• _WHAT YOU WILL DO_: Restate the listing below with no word altered.

• _RECORDS FOR PROCESSING_:
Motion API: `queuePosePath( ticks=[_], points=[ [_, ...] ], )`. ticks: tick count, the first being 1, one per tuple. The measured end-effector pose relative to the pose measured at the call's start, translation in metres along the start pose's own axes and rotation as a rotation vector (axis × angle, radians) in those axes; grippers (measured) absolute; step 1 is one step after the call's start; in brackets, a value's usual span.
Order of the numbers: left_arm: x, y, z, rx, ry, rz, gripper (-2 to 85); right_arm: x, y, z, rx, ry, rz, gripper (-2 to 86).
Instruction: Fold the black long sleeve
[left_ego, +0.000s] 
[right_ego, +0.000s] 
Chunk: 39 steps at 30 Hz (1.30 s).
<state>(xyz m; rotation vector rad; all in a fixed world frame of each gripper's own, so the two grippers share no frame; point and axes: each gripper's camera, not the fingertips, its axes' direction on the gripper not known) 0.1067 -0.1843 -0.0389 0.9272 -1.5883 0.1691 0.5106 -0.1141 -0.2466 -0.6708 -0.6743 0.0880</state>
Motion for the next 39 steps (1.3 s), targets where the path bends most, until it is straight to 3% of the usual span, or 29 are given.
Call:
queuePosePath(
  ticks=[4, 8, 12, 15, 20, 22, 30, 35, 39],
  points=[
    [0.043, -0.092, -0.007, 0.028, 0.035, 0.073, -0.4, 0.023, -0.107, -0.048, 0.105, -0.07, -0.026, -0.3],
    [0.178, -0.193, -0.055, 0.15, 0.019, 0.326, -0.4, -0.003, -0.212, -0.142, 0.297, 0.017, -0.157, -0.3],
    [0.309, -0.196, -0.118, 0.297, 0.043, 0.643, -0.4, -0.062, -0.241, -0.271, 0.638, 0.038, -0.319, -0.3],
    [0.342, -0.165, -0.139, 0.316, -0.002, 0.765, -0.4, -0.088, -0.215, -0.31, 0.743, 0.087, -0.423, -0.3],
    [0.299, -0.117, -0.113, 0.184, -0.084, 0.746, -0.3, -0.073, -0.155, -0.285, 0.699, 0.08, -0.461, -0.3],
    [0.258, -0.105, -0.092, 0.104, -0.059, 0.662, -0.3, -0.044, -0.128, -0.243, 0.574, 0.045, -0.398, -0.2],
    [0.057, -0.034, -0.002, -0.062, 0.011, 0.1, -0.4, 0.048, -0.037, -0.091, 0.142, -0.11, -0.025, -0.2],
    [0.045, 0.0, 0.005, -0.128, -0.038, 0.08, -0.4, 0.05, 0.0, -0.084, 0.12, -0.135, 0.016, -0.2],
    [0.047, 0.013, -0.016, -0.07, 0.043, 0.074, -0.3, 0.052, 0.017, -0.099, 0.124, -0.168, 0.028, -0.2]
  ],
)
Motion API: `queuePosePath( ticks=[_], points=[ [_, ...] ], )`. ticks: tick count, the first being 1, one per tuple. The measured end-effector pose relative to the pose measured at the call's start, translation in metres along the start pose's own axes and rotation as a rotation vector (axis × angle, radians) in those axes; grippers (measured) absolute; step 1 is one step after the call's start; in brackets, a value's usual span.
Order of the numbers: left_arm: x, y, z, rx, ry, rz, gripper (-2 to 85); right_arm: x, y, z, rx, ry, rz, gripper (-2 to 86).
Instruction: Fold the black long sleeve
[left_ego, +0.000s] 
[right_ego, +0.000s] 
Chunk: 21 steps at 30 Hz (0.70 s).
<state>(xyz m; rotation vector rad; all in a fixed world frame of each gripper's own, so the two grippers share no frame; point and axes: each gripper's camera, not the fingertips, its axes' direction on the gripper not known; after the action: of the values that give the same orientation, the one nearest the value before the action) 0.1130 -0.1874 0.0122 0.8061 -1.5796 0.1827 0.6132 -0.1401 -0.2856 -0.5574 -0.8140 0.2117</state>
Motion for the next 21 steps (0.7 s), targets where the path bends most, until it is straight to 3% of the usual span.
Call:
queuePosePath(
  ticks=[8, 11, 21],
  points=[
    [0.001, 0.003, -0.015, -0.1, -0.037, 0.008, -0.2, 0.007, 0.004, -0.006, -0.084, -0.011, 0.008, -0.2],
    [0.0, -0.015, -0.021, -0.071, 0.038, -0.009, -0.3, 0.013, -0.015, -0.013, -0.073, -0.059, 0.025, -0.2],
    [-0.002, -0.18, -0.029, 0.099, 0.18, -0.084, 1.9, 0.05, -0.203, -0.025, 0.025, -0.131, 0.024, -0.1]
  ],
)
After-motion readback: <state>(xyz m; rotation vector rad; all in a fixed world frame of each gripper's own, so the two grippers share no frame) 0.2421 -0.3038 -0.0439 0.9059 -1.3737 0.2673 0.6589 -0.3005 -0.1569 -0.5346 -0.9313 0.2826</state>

• _RESPONSE FOR THIS EXERCISE_:
Motion API: `queuePosePath( ticks=[_], points=[ [_, ...] ], )`. ticks: tick count, the first being 1, one per tuple. The measured end-effector pose relative to the pose measured at the call's start, translation in metres along the start pose's own axes and rotation as a rotation vector (axis × angle, radians) in those axes; grippers (measured) absolute; step 1 is one step after the call's start; in brackets, a value's usual span.
Order of the numbers: left_arm: x, y, z, rx, ry, rz, gripper (-2 to 85); right_arm: x, y, z, rx, ry, rz, gripper (-2 to 86).
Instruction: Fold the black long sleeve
[left_ego, +0.000s] 
[right_ego, +0.000s] 
Chunk: 39 steps at 30 Hz (1.30 s).
<state>(xyz m; rotation vector rad; all in a fixed world frame of each gripper's own, so the two grippers share no frame; point and axes: each gripper's camera, not the fingertips, its axes' direction on the gripper not known) 0.1067 -0.1843 -0.0389 0.9272 -1.5883 0.1691 0.5106 -0.1141 -0.2466 -0.6708 -0.6743 0.0880</state>
Motion for the next 39 steps (1.3 s), targets where the path bends most, until it is straight to 3% of the usual span, or 29 are given.
Call:
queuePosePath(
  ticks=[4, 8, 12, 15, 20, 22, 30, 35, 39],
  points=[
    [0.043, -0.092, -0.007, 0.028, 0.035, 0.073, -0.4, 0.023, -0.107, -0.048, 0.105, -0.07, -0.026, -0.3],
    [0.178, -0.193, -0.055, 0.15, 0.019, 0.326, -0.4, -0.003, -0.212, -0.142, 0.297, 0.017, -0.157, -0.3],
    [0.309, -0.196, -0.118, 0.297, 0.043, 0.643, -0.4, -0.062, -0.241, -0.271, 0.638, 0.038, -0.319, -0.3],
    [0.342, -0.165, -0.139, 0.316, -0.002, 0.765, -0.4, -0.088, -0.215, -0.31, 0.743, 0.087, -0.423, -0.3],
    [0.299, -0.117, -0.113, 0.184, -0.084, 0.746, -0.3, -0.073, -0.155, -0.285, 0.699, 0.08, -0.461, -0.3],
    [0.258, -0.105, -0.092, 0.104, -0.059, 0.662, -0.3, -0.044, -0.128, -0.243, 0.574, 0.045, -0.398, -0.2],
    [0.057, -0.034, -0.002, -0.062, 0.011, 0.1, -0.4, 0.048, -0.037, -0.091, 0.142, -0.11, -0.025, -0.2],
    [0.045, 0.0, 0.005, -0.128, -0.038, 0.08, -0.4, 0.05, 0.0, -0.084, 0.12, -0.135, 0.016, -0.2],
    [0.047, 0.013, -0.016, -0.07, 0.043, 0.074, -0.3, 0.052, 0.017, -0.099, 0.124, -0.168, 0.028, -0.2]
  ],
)
Motion API: `queuePosePath( ticks=[_], points=[ [_, ...] ], )`. ticks: tick count, the first being 1, one per tuple. The measured end-effector pose relative to the pose measured at the call's start, translation in metres along the start pose's own axes and rotation as a rotation vector (axis × angle, radians) in those axes; grippers (measured) absolute; step 1 is one step after the call's start; in brackets, a value's usual span.
Order of the numbers: left_arm: x, y, z, rx, ry, rz, gripper (-2 to 85); right_arm: x, y, z, rx, ry, rz, gripper (-2 to 86).
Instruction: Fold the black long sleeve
[left_ego, +0.000s] 
[right_ego, +0.000s] 
Chunk: 21 steps at 30 Hz (0.70 s).
<state>(xyz m; rotation vector rad; all in a fixed world frame of each gripper's own, so the two grippers share no frame; point and axes: each gripper's camera, not the fingertips, its axes' direction on the gripper not known; after the action: of the values that give the same orientation, the one nearest the value before the action) 0.1130 -0.1874 0.0122 0.8061 -1.5796 0.1827 0.6132 -0.1401 -0.2856 -0.5574 -0.8140 0.2117</state>
Motion for the next 21 steps (0.7 s), targets where the path bends most, until it is straight to 3% of the usual span.
Call:
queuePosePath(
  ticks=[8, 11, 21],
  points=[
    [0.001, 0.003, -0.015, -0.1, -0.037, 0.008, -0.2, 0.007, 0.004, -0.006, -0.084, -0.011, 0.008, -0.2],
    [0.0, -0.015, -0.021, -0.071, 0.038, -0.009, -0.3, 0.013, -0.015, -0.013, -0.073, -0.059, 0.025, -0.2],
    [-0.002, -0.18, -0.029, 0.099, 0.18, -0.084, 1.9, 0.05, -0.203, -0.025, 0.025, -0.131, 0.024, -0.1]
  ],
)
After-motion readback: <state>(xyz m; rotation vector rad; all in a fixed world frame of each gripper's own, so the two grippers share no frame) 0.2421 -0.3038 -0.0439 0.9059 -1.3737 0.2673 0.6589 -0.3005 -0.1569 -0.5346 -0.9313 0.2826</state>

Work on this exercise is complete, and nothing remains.